● Instructions to follow
Treat the line with "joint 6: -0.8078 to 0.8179" as the starting point. Write it out and every line after it through the end of the listing below, exactly.

Start of Recorded data

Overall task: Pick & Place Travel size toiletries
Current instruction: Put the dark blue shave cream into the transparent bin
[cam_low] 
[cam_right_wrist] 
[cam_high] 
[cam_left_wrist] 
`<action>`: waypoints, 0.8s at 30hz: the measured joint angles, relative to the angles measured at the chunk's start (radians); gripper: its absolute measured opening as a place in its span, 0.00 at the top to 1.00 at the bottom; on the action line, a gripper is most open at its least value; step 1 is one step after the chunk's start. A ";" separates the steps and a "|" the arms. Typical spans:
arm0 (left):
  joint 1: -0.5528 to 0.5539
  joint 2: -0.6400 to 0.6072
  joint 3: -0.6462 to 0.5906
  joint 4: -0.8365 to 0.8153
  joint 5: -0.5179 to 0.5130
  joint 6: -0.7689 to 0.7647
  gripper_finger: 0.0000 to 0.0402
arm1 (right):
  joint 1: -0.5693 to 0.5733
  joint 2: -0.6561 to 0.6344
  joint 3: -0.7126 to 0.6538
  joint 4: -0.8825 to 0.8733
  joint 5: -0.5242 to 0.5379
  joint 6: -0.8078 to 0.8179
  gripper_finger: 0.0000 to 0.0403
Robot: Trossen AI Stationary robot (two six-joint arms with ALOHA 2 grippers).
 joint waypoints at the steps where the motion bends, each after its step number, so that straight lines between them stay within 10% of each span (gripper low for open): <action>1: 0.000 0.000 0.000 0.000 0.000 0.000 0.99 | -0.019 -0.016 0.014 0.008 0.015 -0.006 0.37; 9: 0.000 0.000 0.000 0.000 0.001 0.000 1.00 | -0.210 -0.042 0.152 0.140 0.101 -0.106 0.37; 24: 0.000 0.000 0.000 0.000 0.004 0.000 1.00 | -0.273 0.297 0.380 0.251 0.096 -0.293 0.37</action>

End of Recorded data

● Response box
  joint 6: -0.8078 to 0.8179
  gripper_finger: 0.0000 to 0.0403
Robot: Trossen AI Stationary robot (two six-joint arms with ALOHA 2 grippers).
 joint waypoints at the steps where the motion bends, each after its step number, so that straight lines between them stay within 10% of each span (gripper low for open): <action>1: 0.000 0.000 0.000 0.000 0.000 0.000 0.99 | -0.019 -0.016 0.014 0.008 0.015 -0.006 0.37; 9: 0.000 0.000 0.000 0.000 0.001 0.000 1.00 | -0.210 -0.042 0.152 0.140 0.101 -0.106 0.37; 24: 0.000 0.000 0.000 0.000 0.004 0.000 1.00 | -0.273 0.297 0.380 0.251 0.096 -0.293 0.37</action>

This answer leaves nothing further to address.